Action item =>
Set down exactly the lines below between the line holding "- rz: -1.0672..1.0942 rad" and the line holding "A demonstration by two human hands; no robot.", inclusive; no other line belongs in the answer.
**********
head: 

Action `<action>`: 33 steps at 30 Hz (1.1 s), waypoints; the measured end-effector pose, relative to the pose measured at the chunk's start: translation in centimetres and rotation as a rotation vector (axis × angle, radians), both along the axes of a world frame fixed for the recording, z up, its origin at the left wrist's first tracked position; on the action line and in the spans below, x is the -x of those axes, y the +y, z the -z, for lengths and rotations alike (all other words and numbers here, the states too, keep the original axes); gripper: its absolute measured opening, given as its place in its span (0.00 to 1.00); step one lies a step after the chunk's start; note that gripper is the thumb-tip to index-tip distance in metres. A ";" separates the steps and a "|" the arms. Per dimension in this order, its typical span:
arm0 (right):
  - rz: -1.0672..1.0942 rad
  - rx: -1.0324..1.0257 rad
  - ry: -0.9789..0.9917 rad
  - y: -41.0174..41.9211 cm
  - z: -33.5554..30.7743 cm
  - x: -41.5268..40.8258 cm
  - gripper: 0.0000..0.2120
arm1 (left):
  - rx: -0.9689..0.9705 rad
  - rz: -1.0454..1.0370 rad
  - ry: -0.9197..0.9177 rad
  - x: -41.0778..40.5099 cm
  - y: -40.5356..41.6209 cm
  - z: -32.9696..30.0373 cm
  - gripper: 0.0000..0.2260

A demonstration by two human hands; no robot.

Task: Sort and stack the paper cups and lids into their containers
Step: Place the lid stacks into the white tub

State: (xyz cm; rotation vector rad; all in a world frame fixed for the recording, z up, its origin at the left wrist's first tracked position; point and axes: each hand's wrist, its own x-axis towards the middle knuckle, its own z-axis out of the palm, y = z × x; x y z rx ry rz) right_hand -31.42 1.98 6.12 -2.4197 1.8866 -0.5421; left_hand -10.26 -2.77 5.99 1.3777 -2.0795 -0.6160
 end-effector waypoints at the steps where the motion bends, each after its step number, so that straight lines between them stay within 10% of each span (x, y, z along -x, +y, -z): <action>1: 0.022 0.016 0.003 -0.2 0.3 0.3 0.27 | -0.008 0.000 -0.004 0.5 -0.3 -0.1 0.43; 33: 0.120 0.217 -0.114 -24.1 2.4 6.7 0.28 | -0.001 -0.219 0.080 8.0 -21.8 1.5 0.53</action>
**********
Task output =>
  - rz: -1.0672..1.0942 rad
  - rx: -1.0324..1.0257 rad
  - ry: -0.9789..0.9917 rad
  - y: -41.0174..41.9211 cm
  - z: -33.5554..30.7743 cm
  - x: -41.5268..40.8258 cm
  - gripper: 0.0000..0.2120
arm1 (left):
  - rx: -0.9689..0.9705 rad
  - rz: -1.0454..1.0370 rad
  - ry: -0.9197..0.9177 rad
  - x: -41.0778..40.5099 cm
  - y: -40.5356..41.6209 cm
  - z: -32.9696..30.0373 cm
  - gripper: 0.0000..0.2260

A demonstration by two human hands; no robot.

No additional work is needed on this exercise.